Database Management System

The related information when placed is an organized form makes a database. In simple words, an organized collection of related information is known as database. The organization of data/information is necessary because unorganized information has no meaning. There are so many examples of organized information, more precisely and the most common are, the dictionary, the telephone directory, student record register, your own address book and many more. In each of these the data is stored in some particular order i.e. in an organized form.

Introduction to Database Management Systems

We tend to think of a database as information stored on a computer that we can access and alter, but the database is just information. It’s a bit like a filing cabinet full of files in an office. Without procedures in place, we wouldn’t know where to put the files in order to retrieve them when we wanted them again. Without the forms, each file would be a random collection of information, and even when we found it we wouldn’t be able to make sense of it, or compare it to other files easily.

What is a Database Management System (DBMS)?

The database management system provides ways to organize, store, retrieve and interact with the data in the database. It consists of:

· A modeling language, used to define the database schema, or structure. Common database structures are hierarchical, network, relational and object based.
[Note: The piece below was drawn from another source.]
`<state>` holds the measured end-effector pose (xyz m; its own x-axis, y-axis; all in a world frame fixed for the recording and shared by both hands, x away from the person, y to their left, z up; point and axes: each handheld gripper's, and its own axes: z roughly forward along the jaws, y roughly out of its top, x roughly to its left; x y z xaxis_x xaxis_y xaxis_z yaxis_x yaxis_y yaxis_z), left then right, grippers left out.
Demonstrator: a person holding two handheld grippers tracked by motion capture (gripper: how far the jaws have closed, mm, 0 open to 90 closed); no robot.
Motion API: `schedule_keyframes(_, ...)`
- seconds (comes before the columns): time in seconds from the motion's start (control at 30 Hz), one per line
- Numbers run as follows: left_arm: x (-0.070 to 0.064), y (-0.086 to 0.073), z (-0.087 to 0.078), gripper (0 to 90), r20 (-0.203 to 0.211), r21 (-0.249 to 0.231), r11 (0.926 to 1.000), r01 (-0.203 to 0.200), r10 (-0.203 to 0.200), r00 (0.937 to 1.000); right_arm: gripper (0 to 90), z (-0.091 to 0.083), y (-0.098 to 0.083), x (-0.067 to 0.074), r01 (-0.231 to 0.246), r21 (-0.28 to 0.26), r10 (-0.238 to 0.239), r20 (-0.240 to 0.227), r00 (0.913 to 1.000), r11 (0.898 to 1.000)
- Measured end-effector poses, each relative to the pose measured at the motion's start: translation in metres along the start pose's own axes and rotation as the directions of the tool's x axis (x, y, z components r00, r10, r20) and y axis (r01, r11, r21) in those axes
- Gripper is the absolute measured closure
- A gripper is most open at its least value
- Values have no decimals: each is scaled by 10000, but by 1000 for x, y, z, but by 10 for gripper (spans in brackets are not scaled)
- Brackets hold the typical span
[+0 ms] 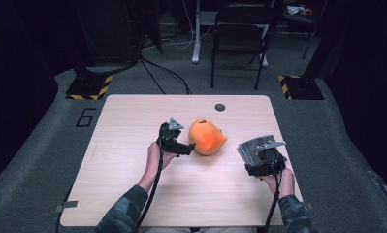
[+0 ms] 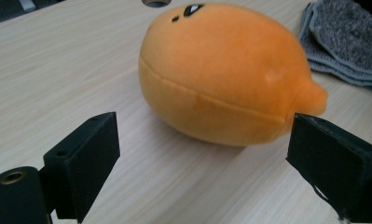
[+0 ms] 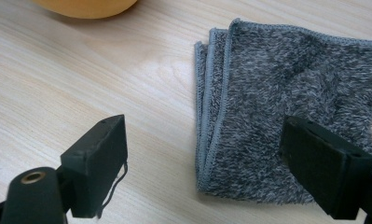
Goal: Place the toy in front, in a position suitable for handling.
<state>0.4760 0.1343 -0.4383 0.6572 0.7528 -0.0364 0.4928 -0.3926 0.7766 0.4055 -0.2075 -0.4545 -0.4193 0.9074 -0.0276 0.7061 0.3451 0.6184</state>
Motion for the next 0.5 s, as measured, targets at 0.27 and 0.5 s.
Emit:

Models differ in how they connect related information. The most widely used, particularly in Web applications, is the relational database model, which we’ll cover in more detail in another article.
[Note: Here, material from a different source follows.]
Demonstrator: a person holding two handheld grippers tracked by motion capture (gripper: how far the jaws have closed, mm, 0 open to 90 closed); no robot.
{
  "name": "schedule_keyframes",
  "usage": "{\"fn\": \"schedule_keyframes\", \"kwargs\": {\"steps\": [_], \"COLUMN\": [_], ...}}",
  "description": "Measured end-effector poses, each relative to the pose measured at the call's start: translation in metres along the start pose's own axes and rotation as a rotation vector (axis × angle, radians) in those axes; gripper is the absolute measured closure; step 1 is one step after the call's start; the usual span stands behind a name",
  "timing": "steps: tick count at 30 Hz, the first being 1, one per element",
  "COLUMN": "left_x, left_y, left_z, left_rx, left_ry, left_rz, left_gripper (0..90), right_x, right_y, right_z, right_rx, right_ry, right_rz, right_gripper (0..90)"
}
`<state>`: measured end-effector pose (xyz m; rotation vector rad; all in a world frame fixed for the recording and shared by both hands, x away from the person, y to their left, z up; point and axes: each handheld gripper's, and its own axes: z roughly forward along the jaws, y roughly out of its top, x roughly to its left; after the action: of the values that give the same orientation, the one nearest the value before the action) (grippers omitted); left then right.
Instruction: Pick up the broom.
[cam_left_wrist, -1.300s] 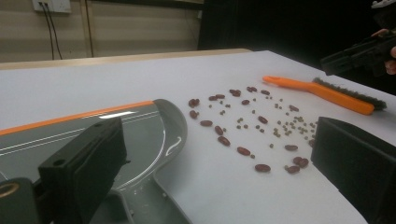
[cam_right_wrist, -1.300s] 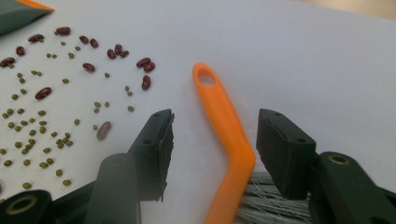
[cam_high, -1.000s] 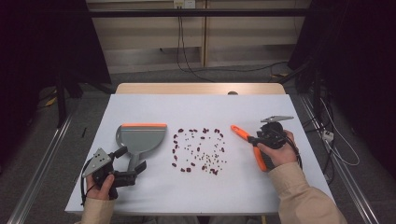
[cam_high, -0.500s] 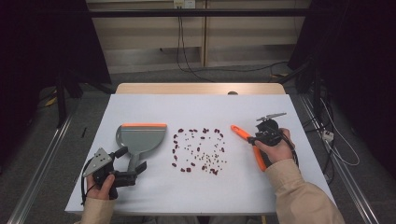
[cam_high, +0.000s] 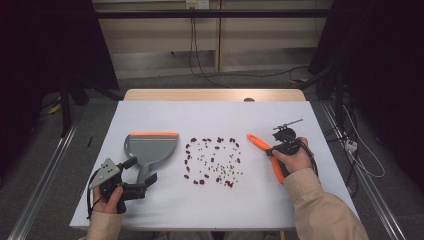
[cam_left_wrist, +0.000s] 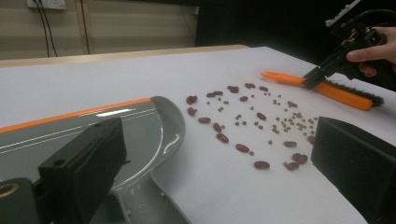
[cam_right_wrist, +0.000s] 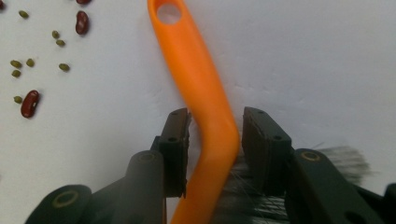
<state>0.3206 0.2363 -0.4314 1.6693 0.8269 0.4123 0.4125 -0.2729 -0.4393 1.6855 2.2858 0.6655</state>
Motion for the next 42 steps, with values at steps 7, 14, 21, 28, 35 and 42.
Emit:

· A database engine that manages the database structure and optimizes the storage of data, whether that is fields, records, files or objects, for a balance between quick retrieval and efficient use of space.

· A database query language, such as SQL, that enables developers to write programs that extract data from the database, present it to the user, and save and store changes.
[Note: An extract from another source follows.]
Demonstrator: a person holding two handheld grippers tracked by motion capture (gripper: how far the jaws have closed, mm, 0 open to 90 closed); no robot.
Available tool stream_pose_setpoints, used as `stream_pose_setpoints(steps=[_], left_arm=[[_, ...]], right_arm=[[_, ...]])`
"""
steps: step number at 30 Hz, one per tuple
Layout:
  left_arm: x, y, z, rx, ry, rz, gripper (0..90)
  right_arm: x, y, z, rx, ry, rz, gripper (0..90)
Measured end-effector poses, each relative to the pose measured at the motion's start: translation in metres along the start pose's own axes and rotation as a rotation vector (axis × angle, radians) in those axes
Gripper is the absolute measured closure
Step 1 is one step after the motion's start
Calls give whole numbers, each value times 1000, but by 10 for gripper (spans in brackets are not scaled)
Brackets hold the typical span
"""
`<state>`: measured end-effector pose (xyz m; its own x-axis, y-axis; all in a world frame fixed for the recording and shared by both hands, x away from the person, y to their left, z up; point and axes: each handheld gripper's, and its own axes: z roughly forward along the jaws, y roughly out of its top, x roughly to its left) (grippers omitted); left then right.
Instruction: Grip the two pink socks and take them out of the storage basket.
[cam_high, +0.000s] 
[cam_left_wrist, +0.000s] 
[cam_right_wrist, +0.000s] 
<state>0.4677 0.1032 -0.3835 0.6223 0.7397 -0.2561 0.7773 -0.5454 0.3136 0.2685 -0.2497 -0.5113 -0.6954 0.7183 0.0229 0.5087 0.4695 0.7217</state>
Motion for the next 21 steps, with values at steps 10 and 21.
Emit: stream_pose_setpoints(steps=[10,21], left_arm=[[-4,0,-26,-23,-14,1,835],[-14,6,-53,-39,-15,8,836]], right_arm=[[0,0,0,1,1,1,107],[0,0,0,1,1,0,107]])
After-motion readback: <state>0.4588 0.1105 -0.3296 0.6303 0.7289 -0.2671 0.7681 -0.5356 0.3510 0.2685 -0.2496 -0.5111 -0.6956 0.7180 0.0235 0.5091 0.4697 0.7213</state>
· A transaction mechanism that validates data entered against allowed types before storing it, and also ensures multiple users cannot update the same information simultaneously, potentially corrupting the data.

What Are Database Management Systems Used For?

Database management systems are used to enable developers to create a database, fill it with information and create ways to query and change that information without having to worry about the technical aspects of data storage and retrieval. Other features of database management systems include:

· User access and security management systems provide appropriate data access to multiple users while protecting sensitive data.

· Data backup to ensure consistent availability of data.

· Access logs, making it easier for a database manager to see how the database is being used.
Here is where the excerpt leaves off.